No sé por
dónde agarrar el cielo.
Las estrellas pinchan. Cuchillas enmarañadas puestas a conciencia para cortar
cualquier intento de insumisión de los que estamos debajo.
Las tormentas me estremecen y dan pequeños chispazos a mi corazón arrugado de
tanto susto, mientras su estruendo astilla mi pecho sofocado.
La lluvia, tan preciosa y divina, se entremezcla con la turbulencia de mis
lágrimas facilonas. Las que quedaron agazapadas en su trinchera del lagrimal,
ya no pueden aguantar más.
Y en los días claros, cuando el sol achina mis delicados ojos temerosos, me
acurruco al calorcito de esos brazos de luz que me acunan con dulzura. Pero, si
alargo los dedos tratando de insertarme entre sus llamas, quema.
Y la luna, qué voy a contar de la luna...
tan interesante y traviesa.
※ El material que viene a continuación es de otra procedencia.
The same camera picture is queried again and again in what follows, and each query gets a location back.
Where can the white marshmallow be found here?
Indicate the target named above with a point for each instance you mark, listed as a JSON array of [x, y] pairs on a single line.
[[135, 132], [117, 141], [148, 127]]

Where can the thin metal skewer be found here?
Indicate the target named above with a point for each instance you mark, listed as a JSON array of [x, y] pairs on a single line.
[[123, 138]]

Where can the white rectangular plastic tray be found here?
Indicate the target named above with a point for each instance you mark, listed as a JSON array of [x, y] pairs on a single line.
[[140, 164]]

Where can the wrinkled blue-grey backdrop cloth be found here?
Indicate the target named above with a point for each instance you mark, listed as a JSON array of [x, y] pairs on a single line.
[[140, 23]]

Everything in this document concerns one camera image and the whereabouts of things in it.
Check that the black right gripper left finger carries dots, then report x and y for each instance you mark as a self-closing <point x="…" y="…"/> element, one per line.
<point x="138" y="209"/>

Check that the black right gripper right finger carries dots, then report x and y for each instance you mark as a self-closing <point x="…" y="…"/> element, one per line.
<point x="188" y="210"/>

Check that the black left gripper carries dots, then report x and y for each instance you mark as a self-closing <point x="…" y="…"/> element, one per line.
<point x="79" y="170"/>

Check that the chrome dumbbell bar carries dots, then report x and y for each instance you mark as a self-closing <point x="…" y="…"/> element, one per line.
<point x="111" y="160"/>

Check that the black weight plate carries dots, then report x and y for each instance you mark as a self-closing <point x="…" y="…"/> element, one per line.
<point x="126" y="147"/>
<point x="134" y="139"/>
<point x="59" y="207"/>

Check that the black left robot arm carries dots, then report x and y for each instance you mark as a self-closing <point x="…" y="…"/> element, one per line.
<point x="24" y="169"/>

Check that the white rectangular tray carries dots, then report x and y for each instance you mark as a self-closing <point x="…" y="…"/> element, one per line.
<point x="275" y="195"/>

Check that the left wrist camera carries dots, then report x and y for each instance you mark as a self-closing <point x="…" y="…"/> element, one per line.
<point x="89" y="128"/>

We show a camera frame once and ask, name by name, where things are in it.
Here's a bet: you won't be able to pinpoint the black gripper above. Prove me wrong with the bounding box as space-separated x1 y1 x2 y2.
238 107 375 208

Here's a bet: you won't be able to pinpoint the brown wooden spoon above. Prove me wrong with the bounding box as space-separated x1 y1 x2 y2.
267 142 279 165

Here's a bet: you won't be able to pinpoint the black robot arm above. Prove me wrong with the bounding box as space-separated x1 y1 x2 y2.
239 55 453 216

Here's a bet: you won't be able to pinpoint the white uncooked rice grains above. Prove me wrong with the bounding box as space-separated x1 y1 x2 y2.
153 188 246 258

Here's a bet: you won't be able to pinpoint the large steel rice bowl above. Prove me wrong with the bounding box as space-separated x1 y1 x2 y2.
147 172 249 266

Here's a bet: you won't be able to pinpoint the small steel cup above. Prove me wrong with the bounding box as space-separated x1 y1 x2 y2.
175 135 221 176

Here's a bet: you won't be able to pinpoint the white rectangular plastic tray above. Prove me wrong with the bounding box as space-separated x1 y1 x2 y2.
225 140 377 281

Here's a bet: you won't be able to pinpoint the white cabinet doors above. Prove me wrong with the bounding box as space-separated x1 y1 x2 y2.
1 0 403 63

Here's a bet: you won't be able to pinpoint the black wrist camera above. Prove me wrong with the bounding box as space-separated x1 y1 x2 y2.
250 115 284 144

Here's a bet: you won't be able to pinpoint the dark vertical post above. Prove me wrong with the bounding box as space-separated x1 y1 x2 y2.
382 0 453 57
Ya quisiera yo acariciarle los cráteres con
delicadeza.
Ya quisiera yo pasarme las noches enteras a su lado escuchando esas historias
que ha visto desde su balcón con vistas a todo.
Pero el cielo está muy alto.
A la altura de mi obsesión por tocarlo.
Y se me acaban las estrategias para escalarlo.
Mientras tanto, yo lo miro, con las manos ensangrentadas, los ojos disecados,
mi piel abrasada y mis ganas de alcanzarlo rebosando por las grietas del alma.